§ **Given information**

+ + + + +

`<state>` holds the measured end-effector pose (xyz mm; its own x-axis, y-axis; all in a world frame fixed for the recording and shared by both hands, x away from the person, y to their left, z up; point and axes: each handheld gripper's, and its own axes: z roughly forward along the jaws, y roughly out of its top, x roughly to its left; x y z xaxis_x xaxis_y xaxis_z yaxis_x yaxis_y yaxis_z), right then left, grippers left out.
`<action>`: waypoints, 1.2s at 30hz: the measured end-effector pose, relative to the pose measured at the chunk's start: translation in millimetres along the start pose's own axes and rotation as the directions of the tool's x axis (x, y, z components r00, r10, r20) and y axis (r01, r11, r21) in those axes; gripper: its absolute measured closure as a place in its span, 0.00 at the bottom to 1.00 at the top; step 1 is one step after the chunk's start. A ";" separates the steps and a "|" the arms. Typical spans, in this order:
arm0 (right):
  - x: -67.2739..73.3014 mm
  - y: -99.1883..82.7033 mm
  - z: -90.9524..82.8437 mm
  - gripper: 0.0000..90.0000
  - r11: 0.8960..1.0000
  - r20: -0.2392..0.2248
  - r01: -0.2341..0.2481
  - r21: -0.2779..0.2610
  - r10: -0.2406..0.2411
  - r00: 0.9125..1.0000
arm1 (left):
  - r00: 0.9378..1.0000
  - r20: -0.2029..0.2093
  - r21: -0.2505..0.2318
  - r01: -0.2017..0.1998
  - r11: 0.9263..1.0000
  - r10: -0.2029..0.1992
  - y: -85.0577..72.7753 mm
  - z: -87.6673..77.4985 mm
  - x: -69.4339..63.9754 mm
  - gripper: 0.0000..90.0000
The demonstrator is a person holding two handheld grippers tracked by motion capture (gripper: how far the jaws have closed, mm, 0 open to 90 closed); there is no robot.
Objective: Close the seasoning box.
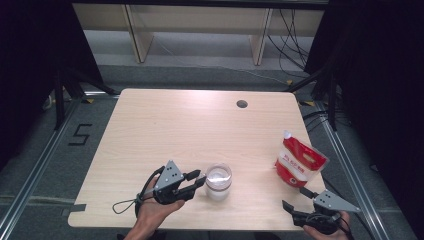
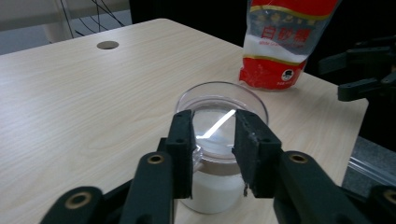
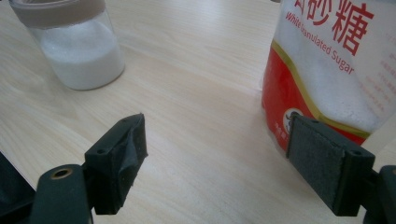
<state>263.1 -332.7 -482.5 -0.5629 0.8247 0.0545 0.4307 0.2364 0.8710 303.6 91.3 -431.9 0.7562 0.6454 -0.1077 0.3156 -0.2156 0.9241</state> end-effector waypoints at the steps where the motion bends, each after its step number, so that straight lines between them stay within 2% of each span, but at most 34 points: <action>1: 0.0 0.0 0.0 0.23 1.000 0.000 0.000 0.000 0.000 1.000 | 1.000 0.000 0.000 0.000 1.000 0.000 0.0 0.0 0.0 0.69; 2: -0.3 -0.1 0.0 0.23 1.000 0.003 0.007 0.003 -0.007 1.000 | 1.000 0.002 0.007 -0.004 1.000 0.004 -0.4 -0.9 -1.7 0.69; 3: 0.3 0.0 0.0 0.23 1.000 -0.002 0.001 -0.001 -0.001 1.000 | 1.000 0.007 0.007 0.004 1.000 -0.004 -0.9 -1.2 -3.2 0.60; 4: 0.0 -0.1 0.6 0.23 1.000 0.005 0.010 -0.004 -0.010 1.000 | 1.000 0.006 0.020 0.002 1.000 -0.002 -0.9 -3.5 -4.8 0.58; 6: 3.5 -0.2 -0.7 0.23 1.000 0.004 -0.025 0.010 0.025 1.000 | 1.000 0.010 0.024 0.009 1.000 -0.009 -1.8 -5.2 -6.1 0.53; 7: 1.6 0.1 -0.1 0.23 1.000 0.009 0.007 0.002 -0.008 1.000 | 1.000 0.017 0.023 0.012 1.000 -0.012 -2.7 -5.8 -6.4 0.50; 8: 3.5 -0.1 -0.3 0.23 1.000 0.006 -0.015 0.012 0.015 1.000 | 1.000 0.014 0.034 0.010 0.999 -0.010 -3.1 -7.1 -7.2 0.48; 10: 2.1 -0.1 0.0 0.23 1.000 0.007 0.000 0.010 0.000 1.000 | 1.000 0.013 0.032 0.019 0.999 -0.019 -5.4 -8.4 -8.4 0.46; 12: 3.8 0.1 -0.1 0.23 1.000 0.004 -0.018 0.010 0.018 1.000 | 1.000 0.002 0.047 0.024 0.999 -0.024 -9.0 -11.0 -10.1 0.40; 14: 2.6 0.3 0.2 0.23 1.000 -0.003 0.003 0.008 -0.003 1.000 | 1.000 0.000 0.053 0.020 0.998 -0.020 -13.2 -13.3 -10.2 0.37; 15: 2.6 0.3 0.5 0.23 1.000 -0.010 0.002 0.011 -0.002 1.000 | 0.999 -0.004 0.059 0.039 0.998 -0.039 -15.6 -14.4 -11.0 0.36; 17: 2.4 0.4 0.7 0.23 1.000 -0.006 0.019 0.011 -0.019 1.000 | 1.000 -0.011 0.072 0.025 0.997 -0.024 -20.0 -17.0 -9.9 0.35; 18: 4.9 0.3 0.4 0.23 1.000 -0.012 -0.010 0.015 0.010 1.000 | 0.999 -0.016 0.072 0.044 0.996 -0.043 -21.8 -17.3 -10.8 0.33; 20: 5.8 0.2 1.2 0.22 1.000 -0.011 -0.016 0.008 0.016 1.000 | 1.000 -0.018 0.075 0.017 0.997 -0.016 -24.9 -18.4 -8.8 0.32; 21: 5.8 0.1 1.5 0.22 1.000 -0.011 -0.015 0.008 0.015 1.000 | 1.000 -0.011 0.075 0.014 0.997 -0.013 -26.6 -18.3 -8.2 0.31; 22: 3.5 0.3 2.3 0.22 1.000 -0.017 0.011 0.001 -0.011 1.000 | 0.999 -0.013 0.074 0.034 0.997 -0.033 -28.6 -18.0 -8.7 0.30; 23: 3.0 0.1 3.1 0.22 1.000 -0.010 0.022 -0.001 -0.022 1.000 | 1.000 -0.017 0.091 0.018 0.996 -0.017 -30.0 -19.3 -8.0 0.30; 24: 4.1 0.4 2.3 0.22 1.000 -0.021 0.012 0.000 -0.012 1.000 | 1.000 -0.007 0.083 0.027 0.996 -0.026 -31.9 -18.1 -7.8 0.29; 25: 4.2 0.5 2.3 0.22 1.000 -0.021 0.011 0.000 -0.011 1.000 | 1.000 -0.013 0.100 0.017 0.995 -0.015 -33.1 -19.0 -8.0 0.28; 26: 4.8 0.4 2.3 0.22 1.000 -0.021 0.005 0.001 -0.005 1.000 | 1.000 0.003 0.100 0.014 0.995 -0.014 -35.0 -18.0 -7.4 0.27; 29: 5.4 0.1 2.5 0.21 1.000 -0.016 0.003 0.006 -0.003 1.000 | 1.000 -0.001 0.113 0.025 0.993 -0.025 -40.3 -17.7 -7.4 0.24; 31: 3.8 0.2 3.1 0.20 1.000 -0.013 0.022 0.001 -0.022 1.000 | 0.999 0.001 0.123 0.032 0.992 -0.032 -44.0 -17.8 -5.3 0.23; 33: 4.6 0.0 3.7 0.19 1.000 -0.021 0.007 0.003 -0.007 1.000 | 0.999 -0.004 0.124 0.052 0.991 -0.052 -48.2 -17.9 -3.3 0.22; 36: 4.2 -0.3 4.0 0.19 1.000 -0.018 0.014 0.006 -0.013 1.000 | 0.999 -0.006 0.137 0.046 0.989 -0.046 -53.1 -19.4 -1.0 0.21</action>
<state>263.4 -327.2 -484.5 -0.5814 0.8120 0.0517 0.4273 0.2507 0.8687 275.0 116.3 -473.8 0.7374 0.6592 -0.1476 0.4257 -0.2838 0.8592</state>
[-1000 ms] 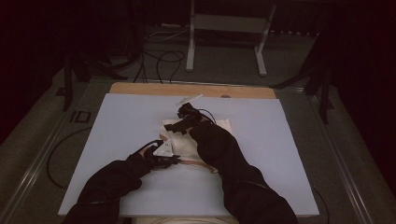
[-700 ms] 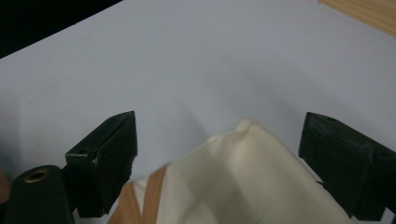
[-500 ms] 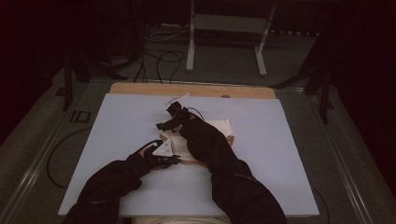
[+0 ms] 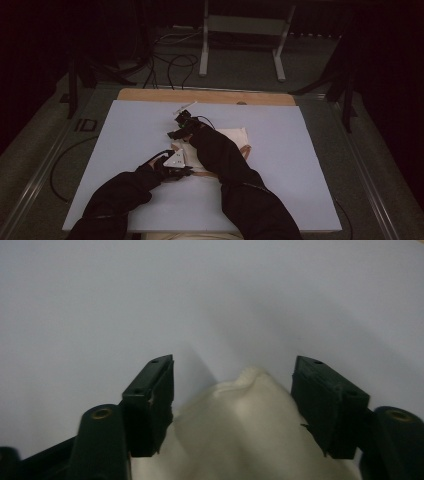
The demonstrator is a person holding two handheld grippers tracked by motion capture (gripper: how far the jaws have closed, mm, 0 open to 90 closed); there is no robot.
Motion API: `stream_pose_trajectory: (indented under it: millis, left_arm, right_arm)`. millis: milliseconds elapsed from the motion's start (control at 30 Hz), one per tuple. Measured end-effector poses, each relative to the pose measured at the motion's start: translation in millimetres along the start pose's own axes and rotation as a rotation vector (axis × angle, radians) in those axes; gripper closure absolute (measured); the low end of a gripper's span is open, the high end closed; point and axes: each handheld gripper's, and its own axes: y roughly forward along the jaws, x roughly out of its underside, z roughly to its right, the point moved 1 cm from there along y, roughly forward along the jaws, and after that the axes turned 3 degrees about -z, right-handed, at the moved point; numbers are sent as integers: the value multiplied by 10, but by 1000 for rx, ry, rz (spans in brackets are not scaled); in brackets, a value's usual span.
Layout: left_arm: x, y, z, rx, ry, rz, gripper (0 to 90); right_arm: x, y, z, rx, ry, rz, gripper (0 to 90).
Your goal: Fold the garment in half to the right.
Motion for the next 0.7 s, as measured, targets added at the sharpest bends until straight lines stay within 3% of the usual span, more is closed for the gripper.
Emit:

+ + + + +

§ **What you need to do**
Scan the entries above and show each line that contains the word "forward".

§ **Answer to this task**
`<state>` holds the measured end-effector pose (xyz mm; its own x-axis, y-axis; all in a world frame fixed for the recording and shared by both hands, x away from the person, y to their left, z up; point and axes: each handheld gripper's, and its own axes: z roughly forward along the jaws, y roughly out of its top, x roughly to its left; x y z xaxis_x xaxis_y xaxis_z yaxis_x yaxis_y yaxis_z), right then left, grippers left out.
Motion API: `stream_pose_trajectory: (indented under it: millis, left_arm, right_arm)`. millis: milliseconds elapsed from the motion's start (control at 30 Hz), one per tuple. Measured end-effector poses, each relative to the pose measured at the motion's start: translation in millimetres along the start pose's own axes and rotation as a rotation vector (axis × angle, radians) in those axes; gripper closure absolute (measured); the low end of a gripper's span is open, the high end closed; point and axes: each handheld gripper's, and its own axes: y roughly forward along the jaws, x roughly out of its underside, z roughly to its right, the point moved 1 cm from there along y, roughly forward along the jaws, and after that the axes turned 3 degrees about -z, right-handed, at the moved point; numbers are sent as integers: the value multiplied by 10, but by 1000 for rx, ry, rz (spans in brackets are not scaled); in brackets, a value's usual span.

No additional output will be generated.